- **About this exercise**: How many of the lines in the material underneath include the string "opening"? State the number only.

- **Dataset content**:

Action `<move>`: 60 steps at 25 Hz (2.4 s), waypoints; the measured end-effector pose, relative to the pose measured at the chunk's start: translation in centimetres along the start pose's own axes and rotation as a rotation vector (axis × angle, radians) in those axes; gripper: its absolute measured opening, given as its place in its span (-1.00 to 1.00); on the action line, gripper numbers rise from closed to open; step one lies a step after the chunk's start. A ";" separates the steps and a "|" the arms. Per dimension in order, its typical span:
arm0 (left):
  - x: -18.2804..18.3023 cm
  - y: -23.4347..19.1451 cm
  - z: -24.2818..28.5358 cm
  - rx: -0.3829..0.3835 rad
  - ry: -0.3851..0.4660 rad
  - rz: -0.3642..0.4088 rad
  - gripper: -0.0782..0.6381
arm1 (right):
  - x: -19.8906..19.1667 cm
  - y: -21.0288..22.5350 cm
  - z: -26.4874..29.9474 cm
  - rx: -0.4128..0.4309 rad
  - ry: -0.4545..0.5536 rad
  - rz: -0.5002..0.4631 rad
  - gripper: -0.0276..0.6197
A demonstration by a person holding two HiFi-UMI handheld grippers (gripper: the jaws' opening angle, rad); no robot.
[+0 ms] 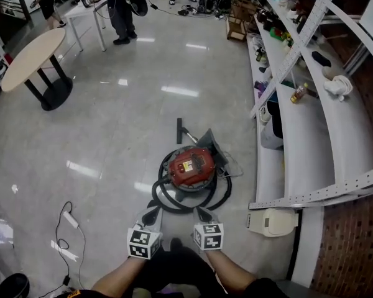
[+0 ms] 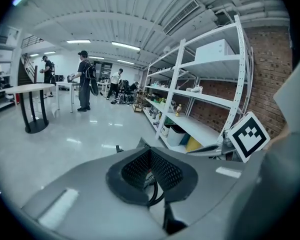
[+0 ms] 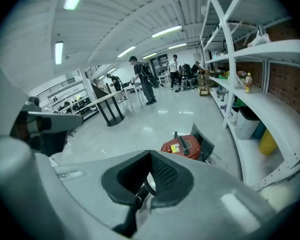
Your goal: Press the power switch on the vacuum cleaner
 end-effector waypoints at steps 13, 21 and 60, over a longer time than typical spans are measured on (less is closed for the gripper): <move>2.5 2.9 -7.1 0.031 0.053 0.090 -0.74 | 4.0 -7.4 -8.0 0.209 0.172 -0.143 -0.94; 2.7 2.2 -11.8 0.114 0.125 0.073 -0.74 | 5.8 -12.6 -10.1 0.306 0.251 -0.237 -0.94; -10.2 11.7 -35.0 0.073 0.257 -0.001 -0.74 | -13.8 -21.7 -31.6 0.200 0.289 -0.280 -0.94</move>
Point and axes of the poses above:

- **Exercise response**: 2